What you should do: What is needed is an exact copy of the lines in the listing below, from the one with "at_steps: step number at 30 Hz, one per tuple" up to and including the one with "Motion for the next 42", with no other lines.
Records provided START
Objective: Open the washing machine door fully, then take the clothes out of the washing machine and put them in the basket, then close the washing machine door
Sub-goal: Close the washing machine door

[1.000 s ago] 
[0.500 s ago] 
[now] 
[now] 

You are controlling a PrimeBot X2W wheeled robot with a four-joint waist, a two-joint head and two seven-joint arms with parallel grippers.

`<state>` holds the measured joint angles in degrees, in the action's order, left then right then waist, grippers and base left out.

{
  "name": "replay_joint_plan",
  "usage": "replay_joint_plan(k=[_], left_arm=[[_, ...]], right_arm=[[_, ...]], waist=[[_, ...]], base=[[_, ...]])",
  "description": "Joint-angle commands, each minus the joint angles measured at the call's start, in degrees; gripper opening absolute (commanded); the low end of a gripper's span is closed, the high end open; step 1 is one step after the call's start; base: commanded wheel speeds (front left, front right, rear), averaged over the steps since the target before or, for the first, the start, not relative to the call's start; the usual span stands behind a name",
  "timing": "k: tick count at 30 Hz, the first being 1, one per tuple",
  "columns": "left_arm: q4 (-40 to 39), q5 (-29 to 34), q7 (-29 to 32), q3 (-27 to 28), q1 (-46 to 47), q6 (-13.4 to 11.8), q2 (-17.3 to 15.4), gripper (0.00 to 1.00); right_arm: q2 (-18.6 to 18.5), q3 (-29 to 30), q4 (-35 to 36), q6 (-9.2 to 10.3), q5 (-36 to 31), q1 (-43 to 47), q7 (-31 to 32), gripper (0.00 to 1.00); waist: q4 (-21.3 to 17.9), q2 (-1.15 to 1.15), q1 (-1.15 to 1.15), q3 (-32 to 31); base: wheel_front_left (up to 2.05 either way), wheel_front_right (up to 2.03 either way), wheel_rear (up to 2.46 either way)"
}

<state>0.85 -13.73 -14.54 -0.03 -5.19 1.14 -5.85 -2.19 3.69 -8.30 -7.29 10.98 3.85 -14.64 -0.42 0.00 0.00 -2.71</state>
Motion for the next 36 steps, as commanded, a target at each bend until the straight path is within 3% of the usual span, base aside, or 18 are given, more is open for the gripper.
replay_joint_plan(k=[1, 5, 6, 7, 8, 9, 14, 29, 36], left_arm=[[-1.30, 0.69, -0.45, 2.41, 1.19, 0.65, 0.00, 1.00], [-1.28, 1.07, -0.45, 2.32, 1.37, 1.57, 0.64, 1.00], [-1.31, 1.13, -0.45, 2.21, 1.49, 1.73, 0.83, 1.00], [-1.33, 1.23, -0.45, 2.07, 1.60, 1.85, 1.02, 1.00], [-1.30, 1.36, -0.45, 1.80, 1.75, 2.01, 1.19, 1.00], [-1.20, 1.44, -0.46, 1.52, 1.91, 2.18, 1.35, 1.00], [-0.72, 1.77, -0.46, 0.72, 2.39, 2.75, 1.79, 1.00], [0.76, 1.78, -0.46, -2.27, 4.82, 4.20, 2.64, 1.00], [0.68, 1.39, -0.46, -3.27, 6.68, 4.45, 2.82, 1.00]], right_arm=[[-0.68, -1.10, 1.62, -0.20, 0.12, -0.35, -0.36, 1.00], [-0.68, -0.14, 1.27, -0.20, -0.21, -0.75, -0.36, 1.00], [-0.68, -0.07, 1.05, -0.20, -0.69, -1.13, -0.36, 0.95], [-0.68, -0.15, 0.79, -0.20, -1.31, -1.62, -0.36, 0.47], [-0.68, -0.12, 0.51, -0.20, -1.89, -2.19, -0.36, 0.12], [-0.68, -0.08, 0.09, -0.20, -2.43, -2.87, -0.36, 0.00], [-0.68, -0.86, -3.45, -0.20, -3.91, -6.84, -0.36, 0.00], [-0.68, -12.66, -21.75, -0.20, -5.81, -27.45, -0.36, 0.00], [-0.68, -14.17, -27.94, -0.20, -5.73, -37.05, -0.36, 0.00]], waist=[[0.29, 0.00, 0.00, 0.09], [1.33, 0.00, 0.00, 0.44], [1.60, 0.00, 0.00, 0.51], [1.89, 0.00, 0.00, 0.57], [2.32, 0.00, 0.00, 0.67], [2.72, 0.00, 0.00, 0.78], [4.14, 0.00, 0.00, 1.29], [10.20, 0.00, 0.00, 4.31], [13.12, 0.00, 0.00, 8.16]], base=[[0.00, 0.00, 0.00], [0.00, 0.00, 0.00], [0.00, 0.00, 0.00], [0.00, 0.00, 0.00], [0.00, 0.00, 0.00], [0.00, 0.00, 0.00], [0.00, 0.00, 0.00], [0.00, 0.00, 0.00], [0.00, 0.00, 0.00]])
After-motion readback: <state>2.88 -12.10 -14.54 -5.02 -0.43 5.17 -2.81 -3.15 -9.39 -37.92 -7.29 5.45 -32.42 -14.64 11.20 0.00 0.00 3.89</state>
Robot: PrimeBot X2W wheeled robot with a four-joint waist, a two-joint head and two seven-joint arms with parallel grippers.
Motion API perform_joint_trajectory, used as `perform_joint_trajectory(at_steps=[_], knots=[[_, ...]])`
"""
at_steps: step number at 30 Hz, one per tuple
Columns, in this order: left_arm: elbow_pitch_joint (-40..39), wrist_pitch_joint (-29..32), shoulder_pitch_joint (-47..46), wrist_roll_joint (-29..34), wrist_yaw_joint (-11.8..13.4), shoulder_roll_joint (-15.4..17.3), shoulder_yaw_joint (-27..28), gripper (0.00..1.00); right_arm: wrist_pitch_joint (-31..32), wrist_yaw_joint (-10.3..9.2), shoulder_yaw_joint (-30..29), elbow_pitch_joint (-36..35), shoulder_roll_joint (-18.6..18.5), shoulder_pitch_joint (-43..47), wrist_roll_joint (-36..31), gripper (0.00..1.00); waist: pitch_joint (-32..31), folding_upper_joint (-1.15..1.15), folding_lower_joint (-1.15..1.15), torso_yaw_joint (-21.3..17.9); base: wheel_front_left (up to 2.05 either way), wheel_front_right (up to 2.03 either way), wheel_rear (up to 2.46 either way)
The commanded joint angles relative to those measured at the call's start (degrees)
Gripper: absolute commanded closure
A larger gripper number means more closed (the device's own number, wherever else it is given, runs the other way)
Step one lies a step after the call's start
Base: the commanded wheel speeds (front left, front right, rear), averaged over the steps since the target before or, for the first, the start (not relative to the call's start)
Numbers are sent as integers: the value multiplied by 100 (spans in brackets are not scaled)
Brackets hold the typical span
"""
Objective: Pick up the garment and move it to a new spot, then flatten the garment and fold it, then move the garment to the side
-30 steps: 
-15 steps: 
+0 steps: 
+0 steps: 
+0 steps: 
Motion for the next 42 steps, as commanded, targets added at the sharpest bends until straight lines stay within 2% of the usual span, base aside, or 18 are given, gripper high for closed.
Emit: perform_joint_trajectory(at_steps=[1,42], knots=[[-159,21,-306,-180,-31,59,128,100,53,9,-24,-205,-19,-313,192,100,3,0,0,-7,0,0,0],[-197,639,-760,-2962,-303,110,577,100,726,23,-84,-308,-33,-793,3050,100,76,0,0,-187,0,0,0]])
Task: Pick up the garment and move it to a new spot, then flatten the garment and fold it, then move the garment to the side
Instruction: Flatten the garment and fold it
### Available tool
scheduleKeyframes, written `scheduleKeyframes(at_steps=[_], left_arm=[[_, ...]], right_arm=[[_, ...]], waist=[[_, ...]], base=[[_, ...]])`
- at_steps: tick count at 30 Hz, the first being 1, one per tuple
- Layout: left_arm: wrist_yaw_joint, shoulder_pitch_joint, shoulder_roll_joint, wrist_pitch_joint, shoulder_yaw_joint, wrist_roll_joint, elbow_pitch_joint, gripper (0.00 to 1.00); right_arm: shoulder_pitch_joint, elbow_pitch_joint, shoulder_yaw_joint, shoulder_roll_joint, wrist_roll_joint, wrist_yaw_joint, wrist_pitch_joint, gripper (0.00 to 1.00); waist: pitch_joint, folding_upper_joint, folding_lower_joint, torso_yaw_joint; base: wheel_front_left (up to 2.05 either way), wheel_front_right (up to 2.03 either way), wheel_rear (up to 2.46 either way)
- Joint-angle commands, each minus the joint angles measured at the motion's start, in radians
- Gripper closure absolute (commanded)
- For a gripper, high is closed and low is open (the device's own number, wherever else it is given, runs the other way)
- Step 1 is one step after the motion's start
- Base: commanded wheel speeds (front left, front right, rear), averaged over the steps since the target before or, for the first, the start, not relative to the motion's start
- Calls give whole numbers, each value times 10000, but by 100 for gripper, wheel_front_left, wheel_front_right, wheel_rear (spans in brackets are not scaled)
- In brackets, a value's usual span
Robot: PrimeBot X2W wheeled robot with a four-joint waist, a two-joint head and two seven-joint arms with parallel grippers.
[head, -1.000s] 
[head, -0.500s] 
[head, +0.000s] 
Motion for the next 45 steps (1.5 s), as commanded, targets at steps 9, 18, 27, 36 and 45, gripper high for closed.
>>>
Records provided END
Exercise result:
at_steps: step number at 30 Hz, one per tuple
Columns, in this order: left_arm: elbow_pitch_joint (-40..39), wrist_pitch_joint (-29..32), shoulder_pitch_joint (-47..46), wrist_roll_joint (-29..34), wrist_yaw_joint (-11.8..13.4), shoulder_roll_joint (-15.4..17.3), shoulder_yaw_joint (-27..28), gripper (0.00..1.00); right_arm: wrist_pitch_joint (-31..32), wrist_yaw_joint (-10.3..9.2), shoulder_yaw_joint (-30..29), elbow_pitch_joint (-36..35), shoulder_roll_joint (-18.6..18.5), shoulder_pitch_joint (-43..47), wrist_roll_joint (-36..31), gripper (0.00..1.00); waist: pitch_joint (-32..31), folding_upper_joint (-1.15..1.15), folding_lower_joint (-1.15..1.15), torso_yaw_joint (-21.3..17.9); base: wheel_front_left (up to 2.05 either way), wheel_front_right (up to 2.03 either way), wheel_rear (up to 2.46 either way)
The commanded joint angles relative to those measured at the call's start (degrees)
Gripper: absolute commanded closure
A larger gripper number means more closed (the device's own number, wherever else it is given, runs the other way)
Step one lies a step after the call's start
Base: the commanded wheel speeds (front left, front right, rear), averaged over the steps since the target before or, for the first, the start (not relative to the call's start)
Numbers are sent as integers: the value multiplied by 100 (spans in brackets are not scaled)
Brackets hold the typical span
"""
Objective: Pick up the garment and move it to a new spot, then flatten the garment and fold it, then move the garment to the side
-30 steps: 
-15 steps: 
+0 steps: 
+0 steps: 
+0 steps: 
Motion for the next 42 steps, as commanded, targets added at the sharpest bends until straight lines stay within 2% of the usual span, base aside, or 18 are given, gripper high for closed.

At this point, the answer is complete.